<<<<

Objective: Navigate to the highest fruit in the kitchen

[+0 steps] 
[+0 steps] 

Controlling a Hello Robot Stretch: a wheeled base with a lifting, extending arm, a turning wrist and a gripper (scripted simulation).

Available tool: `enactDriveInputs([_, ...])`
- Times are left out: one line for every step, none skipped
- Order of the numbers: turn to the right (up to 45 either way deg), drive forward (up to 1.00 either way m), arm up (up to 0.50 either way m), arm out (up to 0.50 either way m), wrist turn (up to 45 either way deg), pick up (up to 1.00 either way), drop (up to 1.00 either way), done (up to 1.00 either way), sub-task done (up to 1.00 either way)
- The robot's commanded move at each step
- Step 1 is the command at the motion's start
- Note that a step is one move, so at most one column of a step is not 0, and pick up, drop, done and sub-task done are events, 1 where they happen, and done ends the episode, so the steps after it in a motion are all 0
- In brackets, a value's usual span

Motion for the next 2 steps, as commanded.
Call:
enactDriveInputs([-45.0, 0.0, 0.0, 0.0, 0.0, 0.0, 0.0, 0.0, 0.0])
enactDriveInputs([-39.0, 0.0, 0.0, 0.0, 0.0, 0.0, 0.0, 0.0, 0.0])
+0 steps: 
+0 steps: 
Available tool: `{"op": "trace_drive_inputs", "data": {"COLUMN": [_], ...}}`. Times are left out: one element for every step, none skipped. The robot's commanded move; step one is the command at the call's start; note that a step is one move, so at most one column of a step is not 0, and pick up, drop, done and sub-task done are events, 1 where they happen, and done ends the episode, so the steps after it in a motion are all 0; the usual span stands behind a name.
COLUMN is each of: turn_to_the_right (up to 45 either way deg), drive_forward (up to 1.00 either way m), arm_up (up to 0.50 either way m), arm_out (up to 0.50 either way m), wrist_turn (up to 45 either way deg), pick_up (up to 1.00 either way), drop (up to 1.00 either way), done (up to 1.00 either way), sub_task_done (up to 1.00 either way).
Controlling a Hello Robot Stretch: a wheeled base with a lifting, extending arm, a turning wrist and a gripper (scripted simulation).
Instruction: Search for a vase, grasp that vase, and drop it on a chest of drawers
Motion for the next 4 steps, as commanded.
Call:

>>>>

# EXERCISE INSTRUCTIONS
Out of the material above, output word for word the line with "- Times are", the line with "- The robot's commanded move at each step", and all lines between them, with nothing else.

# COMPLETED TASK
- Times are left out: one line for every step, none skipped
- Order of the numbers: turn to the right (up to 45 either way deg), drive forward (up to 1.00 either way m), arm up (up to 0.50 either way m), arm out (up to 0.50 either way m), wrist turn (up to 45 either way deg), pick up (up to 1.00 either way), drop (up to 1.00 either way), done (up to 1.00 either way), sub-task done (up to 1.00 either way)
- The robot's commanded move at each step

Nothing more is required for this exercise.